Figs on F. hispidia undergo five stages of development. It has been found that figs are only receptive to pollinators when in their female stage. Odours emitted by these figs change between floral stages, and it was found that C. solmsi were most attracted to these figs when in their female floral stage, at which the fig is most receptive to the pollen distributed by female pollinators. (R)-(+)-linalool and (–)-ß-pinene were found to enhance the attractiveness of the (S)-(–)-linalool compound to pollinator wasps.

== Vision ==
Most Hymenopterans are trichromatic, meaning they possess receptors for UV, blue, and green light. While they can be found in a variety of habitats, they have little variation in spectral sensitivity. The life cycles of C. solmsi are synchronized with the development of their hosts, F. hispidia., however, and it was found that the expression of opsin genes in males of C. solmsi has a different response to light than those in females of the species. Opsin genes code for light-sensitive proteins, which are required for vision and non-visual light detection. They also form visual pigments used for colour and low-light vision. Females also develop compound eyes, while males' eyes are degenerate, likely because they remain inside the syconium for the entirety of their lifespan. Females are highly phototaxic and typically emerge from the syconium in the morning in response to light.

== Reproduction ==
Females (also called foundresses) are responsible for the pollination of their host figs. Female pollinators locate and enter the receptive syconium of a male fig tree through a small opening called the ostiole. Once inside, she lays her eggs individually inside the modified ovaries of the fig by inserting her ovipositor through the styles while simultaneously distributing pollen from her natal tree. After approximately 30 days, the fig's modified ovaries grow into galls, and the wasps reach maturity. Males emerge first from their galls and immediately search for females. Males are responsible for identifying galls containing females and mating with them, which they do by biting holes in a female-containing gall and inserting their aedeagus through the chewed holes. Each male often mates with 4 to 5 females consecutively. The males then enlarge the mating holes, with some chewing holes in the syconium wall, allowing the females to emerge and disperse to other receptive F. hispidia trees. Males are not modified for fighting or rapid locomotion, but they have evolved a morphology to counter sperm competition. A lack of aggression is characteristic of the family Agaonidae.

=== Sex determination ===
Most phenotypic differences are mediated by the sex-based expression of genes, with differentiation possibly involving a significant proportion of the genome. In insects, miRNAs regulate developmental processes, including sexual differentiation and metamorphosis. It does this by degrading target mRNAs or by inhibiting translation. The key gene that turns on the sex-determining cascade in C. solmsi is the transformer gene. They are also an example of a non-CSD insect species, meaning that they do not use the Complementary Sex Determination genetic system for determining sex.

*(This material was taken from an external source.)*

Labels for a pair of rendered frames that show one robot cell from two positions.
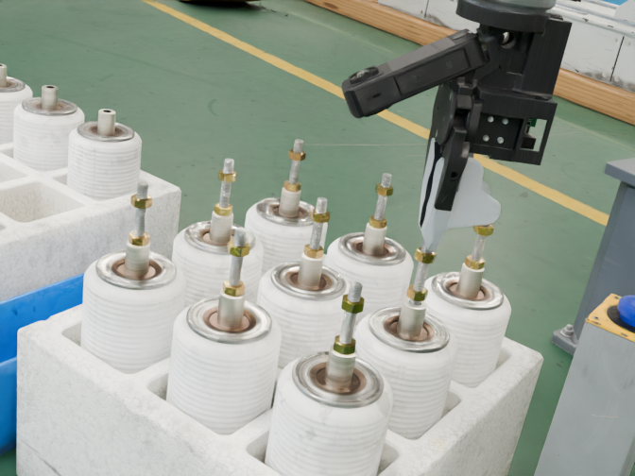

=== Local mate competition ===
Offspring sex ratio is female-biased when there is only one foundress, and an increased sex ratio results when there is increased foundress density. The offspring sex ratio was also found to decrease with clutch size, with most male offspring being produced at the start of oviposition, followed by mostly females. When egg-laying sites are not limited, it is suggested that sex ratios are adjusted to other foundresses. When their oviposition sites are limited, however, adjusting clutch size may be used to adjust the sex ratio.